Unsupervised Machine Learning for Unbiased Chemical Classification in X-ray Absorption Spectroscopy and X-ray Emission Spectroscopy

Abstract

We report a comprehensive computational study of unsupervised machine learning for extraction of chemically relevant information in X-ray absorption near edge structure (XANES) and in valence-to-core X-ray emission spectra (VtC-XES) for classification of a broad ensemble of sulforganic molecules. By progressively decreasing the constraining assumptions of the unsupervised machine learning algorithm, moving from principal component analysis (PCA) to a variational autoencoder (VAE) to t-distributed stochastic neighbor embedding (t-SNE), we find improved sensitivity to steadily more refined chemical information.
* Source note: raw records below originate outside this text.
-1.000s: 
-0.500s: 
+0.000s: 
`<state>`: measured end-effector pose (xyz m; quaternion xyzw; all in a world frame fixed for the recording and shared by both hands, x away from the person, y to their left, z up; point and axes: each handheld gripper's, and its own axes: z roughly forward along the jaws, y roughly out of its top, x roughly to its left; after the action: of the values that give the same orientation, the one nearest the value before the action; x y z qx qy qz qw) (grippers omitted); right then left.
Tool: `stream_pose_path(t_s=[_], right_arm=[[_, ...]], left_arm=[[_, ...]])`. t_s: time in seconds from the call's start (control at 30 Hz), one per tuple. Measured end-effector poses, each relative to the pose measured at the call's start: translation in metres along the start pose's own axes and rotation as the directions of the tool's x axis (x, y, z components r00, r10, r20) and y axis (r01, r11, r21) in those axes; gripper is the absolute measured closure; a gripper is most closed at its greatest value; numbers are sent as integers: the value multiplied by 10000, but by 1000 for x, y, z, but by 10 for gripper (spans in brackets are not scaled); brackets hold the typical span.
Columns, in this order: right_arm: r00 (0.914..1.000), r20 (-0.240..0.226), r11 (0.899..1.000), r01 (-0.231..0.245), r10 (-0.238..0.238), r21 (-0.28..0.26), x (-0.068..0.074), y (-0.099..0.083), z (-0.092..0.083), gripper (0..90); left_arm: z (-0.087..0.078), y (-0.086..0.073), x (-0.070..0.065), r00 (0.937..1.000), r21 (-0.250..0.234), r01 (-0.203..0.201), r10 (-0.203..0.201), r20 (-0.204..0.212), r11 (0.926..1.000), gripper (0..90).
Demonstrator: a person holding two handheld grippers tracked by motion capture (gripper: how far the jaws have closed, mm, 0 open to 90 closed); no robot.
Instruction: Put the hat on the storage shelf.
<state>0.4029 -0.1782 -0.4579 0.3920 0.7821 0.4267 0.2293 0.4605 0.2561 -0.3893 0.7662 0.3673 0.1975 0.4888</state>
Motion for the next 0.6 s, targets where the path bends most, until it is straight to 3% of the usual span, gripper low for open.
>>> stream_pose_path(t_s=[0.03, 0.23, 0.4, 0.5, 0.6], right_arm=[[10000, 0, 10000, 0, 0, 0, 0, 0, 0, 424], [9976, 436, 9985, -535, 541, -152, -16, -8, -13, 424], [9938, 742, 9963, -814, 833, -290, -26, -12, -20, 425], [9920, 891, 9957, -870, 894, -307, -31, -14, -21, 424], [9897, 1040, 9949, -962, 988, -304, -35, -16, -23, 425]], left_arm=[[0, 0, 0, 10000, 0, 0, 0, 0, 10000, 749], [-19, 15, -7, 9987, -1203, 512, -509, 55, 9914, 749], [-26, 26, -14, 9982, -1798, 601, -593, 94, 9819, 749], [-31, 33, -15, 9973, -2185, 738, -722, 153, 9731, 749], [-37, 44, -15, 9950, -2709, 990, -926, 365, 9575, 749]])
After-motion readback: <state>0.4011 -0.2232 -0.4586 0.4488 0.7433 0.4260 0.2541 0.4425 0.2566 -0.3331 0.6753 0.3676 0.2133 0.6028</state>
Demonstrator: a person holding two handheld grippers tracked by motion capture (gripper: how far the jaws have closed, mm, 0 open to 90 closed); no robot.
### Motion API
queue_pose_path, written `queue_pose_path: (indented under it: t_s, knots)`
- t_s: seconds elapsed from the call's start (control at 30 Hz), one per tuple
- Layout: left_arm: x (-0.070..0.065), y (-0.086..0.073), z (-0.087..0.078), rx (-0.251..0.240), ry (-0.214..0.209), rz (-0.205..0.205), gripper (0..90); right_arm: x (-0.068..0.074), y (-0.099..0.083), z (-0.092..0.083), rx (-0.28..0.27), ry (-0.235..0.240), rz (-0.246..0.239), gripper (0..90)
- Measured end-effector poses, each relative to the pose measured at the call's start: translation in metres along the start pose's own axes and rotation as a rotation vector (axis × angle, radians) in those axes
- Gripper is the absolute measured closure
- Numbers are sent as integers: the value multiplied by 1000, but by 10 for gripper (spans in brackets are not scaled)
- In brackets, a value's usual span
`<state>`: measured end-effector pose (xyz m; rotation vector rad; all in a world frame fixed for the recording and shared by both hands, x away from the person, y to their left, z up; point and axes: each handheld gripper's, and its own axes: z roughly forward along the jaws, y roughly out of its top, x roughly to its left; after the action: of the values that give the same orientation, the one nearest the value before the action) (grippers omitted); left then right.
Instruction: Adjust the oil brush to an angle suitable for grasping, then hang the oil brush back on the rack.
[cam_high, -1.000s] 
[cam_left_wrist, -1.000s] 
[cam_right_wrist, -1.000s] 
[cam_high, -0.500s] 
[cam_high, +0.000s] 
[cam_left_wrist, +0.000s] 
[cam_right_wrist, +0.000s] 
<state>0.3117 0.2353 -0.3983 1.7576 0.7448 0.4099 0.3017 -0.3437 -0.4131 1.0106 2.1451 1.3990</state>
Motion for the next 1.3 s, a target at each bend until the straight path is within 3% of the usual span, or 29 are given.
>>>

Surprisingly, when embedding the ensemble of spectra in merely two dimensions, t-SNE distinguishes not just oxidation state and general sulfur bonding environment but the aromaticity of the bonding radical group with 87% accuracy as well as identifying even finer details in electronic structure within aromatic or aliphatic sub-classes. We find that the chemical information in XANES and VtC-XES is very similar in character and content, although they exhibit an unexpected tendency to have different sensitivity within a given molecular class. We also discuss likely benefits from further effort with unsupervised machine learning and from the interplay between supervised and unsupervised machine learning for X-ray spectroscopies. Our overall results, i.e., the ability to reliably classify without user bias and to discover unexpected chemical signatures for XANES and VtC-XES, likely generalize to other systems as well as to other one-dimensional chemical spectroscopies.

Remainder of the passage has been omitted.